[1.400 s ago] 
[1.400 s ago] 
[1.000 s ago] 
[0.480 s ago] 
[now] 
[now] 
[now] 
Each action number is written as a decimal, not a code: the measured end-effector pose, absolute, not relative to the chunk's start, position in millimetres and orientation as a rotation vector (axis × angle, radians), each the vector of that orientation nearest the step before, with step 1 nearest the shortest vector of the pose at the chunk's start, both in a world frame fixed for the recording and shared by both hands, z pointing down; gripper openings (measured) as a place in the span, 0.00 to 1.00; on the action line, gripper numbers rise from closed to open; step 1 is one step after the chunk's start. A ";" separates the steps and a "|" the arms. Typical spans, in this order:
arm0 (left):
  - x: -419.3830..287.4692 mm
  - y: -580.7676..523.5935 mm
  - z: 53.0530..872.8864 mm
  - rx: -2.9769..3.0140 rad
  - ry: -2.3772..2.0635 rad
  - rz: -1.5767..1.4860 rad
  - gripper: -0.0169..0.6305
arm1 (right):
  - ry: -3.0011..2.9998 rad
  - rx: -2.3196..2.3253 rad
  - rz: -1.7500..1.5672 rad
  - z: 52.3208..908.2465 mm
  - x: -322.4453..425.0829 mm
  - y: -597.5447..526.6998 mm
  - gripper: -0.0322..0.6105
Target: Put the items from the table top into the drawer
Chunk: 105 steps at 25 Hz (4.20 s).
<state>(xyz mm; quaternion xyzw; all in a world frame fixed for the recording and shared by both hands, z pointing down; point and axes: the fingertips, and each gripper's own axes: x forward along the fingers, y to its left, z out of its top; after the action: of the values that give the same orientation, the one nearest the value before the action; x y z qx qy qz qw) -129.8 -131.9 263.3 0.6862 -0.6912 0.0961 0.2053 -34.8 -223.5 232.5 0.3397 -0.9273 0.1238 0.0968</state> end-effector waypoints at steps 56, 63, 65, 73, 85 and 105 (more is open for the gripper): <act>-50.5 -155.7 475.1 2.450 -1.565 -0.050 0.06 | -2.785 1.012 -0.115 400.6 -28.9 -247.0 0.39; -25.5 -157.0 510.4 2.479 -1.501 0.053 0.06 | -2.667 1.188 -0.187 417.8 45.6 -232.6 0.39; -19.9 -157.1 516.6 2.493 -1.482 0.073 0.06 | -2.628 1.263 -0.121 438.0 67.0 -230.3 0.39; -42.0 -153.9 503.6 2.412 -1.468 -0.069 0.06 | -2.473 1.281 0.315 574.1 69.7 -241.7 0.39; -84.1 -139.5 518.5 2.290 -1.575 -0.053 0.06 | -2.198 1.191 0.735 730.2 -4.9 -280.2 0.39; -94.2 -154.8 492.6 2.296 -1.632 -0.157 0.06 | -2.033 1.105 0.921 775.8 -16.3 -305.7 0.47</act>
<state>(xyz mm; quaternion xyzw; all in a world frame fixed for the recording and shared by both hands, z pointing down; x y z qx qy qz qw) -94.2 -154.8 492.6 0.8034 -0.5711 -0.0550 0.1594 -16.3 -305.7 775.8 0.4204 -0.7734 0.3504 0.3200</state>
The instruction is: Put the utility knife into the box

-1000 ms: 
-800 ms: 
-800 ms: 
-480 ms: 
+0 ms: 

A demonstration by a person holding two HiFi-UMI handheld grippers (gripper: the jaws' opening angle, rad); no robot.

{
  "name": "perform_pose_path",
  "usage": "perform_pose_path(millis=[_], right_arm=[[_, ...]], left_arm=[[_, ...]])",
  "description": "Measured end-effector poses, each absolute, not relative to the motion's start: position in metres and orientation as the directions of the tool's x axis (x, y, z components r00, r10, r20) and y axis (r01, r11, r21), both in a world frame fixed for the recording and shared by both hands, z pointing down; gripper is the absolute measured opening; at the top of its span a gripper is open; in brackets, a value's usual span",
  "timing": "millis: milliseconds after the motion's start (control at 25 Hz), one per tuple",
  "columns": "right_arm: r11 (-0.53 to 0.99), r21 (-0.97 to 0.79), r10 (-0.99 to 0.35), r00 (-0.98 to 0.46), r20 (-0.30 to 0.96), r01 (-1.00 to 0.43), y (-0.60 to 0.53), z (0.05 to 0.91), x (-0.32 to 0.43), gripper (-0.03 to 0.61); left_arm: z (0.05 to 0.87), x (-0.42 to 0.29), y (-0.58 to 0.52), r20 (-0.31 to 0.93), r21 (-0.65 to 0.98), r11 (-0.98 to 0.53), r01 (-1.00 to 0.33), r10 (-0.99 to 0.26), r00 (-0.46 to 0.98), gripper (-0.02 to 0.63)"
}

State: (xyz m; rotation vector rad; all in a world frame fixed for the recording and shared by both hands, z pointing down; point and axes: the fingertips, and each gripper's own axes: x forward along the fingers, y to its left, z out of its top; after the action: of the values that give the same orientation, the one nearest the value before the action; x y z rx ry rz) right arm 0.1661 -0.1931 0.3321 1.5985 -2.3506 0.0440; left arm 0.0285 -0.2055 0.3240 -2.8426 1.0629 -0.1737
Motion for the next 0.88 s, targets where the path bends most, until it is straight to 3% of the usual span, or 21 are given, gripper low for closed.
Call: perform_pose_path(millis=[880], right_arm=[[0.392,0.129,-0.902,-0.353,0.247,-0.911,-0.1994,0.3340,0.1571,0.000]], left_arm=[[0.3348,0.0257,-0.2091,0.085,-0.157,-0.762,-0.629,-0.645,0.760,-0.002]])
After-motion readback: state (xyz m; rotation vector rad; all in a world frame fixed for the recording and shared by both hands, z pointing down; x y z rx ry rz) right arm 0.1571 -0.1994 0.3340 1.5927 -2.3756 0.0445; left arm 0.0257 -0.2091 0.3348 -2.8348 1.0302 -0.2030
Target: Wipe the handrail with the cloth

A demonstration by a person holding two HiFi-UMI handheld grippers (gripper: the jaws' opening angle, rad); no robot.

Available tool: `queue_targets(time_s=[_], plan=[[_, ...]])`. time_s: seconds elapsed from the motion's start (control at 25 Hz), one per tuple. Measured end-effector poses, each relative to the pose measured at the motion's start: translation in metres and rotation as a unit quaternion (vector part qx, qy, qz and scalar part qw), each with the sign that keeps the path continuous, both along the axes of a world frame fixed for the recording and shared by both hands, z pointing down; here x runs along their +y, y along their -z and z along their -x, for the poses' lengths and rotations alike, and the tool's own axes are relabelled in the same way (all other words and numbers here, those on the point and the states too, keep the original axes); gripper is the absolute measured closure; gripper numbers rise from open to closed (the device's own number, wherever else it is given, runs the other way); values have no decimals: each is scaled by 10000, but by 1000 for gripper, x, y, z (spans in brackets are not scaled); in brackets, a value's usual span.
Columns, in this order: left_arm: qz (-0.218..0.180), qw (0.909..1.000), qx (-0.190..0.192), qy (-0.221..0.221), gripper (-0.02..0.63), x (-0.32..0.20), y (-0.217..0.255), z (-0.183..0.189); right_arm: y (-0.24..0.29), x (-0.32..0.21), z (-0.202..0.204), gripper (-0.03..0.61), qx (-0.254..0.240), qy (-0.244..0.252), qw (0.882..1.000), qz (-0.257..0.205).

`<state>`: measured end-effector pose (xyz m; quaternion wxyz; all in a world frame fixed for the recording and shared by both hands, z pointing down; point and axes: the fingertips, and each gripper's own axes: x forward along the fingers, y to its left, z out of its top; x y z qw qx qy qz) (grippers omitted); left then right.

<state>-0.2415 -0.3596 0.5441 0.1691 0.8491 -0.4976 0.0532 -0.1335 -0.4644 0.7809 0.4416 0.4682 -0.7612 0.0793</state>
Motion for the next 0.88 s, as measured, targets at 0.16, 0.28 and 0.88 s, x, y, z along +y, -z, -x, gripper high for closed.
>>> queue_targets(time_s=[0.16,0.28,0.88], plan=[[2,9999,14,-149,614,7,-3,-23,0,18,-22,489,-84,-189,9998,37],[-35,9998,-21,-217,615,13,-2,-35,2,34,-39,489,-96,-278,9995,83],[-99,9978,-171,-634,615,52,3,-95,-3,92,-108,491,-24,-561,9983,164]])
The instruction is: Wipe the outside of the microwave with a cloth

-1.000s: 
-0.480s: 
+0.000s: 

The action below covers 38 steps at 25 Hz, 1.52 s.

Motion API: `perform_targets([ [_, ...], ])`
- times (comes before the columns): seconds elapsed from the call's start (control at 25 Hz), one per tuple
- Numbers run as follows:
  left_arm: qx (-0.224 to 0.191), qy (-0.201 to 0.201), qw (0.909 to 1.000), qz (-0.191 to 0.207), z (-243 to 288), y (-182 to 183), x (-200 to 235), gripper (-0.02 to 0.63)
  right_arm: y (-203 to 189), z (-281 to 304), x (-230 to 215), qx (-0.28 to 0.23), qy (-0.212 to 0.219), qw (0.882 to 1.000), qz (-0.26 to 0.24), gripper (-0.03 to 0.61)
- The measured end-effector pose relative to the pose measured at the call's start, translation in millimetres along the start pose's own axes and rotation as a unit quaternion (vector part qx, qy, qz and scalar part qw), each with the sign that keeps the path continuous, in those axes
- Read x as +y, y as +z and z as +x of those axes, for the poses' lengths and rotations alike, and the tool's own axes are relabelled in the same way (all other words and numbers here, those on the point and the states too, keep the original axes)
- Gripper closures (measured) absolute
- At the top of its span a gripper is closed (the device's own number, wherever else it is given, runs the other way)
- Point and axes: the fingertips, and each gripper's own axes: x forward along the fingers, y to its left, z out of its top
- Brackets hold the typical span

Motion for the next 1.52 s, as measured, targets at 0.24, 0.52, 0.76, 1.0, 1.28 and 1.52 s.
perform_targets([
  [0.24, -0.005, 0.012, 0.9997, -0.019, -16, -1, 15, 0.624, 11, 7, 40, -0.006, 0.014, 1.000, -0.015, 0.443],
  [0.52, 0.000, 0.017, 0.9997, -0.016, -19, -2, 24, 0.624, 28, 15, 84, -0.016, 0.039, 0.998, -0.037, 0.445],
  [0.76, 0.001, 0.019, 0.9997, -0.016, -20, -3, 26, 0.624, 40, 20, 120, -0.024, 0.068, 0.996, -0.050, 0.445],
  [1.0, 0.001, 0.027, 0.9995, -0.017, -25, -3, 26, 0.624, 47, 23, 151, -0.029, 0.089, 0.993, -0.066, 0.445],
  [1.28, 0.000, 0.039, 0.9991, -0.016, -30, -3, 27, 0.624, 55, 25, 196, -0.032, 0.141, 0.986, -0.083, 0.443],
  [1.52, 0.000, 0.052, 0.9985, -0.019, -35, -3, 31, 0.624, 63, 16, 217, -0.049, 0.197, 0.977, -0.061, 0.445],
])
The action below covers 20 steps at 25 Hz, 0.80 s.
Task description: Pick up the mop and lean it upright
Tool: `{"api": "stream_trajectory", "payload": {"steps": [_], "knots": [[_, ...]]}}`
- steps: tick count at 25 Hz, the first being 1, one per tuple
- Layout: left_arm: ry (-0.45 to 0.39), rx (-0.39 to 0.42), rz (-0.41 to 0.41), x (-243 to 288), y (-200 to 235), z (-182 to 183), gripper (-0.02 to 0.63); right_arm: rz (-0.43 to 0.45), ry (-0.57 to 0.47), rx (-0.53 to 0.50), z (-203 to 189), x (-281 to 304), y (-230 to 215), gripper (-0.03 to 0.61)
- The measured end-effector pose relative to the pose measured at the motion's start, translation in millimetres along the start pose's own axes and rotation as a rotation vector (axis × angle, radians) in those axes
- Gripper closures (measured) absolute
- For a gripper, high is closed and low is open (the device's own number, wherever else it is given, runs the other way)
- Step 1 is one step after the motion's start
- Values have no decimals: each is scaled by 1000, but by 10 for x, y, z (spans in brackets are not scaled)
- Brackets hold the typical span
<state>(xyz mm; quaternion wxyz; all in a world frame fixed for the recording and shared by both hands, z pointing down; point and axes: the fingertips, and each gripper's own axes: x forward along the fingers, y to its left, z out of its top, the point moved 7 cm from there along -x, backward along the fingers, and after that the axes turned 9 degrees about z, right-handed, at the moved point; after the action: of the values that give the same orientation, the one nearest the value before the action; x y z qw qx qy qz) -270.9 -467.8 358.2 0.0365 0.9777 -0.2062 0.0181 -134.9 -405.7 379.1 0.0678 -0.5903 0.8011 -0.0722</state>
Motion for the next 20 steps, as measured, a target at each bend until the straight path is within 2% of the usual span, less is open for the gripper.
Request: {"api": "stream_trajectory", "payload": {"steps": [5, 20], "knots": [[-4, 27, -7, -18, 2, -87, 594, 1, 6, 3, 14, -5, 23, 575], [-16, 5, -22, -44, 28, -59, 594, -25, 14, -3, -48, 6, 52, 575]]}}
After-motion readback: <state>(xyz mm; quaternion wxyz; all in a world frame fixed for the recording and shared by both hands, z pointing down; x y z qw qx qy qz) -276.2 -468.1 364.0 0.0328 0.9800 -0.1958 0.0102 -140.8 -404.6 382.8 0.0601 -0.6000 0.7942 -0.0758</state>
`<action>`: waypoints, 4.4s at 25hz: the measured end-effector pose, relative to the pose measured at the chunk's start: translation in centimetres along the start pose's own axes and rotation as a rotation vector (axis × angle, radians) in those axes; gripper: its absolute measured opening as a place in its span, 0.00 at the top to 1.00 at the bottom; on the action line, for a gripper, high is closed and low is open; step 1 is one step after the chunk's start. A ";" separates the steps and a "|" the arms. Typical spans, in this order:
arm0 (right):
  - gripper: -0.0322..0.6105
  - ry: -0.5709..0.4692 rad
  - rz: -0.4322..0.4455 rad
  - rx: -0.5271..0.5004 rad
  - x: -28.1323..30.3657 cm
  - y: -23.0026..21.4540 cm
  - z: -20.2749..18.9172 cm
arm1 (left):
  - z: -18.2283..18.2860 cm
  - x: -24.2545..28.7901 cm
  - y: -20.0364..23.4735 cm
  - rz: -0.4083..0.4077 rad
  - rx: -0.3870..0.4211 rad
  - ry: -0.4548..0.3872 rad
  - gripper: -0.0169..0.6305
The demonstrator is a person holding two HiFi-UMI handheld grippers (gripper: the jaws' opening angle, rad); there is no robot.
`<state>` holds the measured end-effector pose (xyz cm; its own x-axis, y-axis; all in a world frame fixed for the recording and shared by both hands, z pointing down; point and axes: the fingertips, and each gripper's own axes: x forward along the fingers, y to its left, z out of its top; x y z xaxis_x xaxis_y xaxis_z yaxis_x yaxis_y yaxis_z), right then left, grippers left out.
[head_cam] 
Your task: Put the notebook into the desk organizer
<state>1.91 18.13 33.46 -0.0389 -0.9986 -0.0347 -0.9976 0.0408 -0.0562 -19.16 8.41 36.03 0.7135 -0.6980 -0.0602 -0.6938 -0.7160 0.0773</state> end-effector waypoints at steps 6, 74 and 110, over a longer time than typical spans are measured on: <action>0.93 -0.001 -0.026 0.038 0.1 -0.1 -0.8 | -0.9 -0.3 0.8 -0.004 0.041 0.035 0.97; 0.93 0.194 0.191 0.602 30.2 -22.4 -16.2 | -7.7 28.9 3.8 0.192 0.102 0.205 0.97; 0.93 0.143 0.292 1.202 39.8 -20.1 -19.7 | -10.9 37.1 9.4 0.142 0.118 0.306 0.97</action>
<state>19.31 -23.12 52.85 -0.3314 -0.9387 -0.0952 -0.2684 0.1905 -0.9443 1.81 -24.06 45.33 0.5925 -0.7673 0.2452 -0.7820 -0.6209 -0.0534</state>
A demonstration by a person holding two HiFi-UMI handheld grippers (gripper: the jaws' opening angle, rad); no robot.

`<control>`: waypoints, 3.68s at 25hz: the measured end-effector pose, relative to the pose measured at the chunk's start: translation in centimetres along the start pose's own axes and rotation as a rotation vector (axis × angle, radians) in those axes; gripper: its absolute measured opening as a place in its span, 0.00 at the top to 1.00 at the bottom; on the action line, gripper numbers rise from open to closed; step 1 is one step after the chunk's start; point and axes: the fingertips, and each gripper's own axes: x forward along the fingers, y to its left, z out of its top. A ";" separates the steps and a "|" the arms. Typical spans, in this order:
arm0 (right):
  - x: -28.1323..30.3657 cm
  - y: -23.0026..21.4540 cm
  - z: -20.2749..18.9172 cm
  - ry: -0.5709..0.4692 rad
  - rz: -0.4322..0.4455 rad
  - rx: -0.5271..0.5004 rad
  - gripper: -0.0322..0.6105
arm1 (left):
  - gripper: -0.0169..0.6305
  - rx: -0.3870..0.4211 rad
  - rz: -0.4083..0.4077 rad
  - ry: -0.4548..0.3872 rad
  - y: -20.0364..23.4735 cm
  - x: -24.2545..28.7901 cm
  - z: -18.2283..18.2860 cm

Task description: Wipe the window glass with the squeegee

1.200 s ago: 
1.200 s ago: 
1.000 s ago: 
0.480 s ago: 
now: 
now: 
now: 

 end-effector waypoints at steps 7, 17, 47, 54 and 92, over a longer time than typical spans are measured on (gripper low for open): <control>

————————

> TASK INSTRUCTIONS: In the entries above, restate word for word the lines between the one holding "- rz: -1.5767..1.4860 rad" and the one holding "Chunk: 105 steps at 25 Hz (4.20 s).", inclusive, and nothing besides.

> RESULT OF THE EXERCISE:
  - rz: -1.5767..1.4860 rad
  - gripper: -0.0169..0.6305
arm1 (right):
  - ry: -3.0011..2.9998 rad
  - rx: -2.3196..2.3253 rad
  - rz: -1.7500..1.5672 rad
  - z: 52.3208..908.2465 mm
  - x: -322.4453..425.0829 mm
  - y: -597.5447..526.6998 mm
  - gripper: -0.0322..0.6105
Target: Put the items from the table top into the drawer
Chunk: 105 steps at 25 Hz (4.20 s).

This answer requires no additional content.